Construction of eukaryotic transfection vectors. The pEGFP-C2 vector was used as a backbone for other vectors. In the pEGFP-C2/nfa1 vector, an nfa1 gene was inserted into the MCS. In the pEGFP-C2/nfa1UTR vector, an nfa1UTR gene containing 5′ upstream regions, the ORF, and 3′ downstream regions was inserted.

GFP expression in transfected N. gruberi.

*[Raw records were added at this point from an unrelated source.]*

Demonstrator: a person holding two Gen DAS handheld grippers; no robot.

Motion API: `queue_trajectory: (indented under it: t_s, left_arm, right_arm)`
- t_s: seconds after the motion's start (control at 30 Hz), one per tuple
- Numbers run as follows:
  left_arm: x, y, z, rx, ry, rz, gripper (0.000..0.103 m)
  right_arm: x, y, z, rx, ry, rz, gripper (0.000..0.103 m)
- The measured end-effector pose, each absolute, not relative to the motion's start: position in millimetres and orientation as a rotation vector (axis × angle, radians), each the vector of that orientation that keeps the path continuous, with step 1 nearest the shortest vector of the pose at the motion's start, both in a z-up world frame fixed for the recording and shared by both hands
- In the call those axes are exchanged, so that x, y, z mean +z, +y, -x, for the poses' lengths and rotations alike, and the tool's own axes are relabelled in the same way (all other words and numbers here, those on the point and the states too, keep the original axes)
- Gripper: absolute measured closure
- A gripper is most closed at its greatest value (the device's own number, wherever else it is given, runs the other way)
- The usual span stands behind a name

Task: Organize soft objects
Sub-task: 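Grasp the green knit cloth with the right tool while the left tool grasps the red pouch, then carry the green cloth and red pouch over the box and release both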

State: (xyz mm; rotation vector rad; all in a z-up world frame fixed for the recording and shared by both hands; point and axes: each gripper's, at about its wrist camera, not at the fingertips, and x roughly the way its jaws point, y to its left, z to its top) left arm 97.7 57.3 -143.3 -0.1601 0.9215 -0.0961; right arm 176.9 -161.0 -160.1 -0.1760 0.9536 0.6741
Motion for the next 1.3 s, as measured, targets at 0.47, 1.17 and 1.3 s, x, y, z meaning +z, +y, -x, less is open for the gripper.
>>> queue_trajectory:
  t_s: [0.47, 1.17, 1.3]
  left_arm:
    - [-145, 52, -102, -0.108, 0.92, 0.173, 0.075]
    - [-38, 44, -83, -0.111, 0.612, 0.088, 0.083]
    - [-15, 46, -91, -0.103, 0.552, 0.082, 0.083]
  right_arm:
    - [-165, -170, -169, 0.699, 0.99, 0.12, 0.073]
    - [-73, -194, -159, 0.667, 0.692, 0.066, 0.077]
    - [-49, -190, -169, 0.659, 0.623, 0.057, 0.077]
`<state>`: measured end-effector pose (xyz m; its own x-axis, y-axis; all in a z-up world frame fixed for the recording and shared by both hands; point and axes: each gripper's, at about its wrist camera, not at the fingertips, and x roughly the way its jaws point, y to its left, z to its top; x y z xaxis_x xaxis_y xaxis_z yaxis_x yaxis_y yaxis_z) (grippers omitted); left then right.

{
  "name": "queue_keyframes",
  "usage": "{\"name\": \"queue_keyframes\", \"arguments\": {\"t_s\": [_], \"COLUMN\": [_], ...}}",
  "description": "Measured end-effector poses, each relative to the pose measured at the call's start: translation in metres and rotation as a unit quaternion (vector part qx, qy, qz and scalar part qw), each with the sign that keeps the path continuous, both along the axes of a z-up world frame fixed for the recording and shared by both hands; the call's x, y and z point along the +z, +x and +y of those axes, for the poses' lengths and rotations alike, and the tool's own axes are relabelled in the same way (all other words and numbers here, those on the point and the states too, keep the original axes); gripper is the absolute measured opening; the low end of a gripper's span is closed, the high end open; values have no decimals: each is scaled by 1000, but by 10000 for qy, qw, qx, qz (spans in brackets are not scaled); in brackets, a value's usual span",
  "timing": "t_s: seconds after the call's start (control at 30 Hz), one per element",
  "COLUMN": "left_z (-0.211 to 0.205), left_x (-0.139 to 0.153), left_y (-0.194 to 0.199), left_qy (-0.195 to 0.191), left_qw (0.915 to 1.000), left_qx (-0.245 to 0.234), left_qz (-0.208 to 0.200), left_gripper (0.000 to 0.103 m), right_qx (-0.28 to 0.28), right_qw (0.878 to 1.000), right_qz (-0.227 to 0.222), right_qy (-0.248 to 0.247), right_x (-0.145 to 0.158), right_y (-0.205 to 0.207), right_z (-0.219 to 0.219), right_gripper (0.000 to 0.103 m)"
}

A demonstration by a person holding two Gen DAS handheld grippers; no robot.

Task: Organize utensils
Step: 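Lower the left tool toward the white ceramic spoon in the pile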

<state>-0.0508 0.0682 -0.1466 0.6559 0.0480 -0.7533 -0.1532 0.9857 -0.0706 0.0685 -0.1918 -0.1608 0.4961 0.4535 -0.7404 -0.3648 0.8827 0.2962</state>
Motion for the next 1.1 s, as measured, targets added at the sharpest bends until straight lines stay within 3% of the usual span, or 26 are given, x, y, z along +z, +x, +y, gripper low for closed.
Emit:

At 48 h after transfection, the expression of GFP in N. gruberi transfected with the pEGFP-C2/nfa1UTR vector was examined. No fluorescence was observed in untransfected N. gruberi. GFP expression was observed in the cytoplasm of N. gruberi trophozoites transfected with the EGFP vector system. Only N. gruberi trophozoites transfected with the pEGFP-C2/nfa1UTR vector survived 9 months after treatment with G418.

PCR recovery of the nfa1UTR gene from whole DNA of transfected N. gruberi.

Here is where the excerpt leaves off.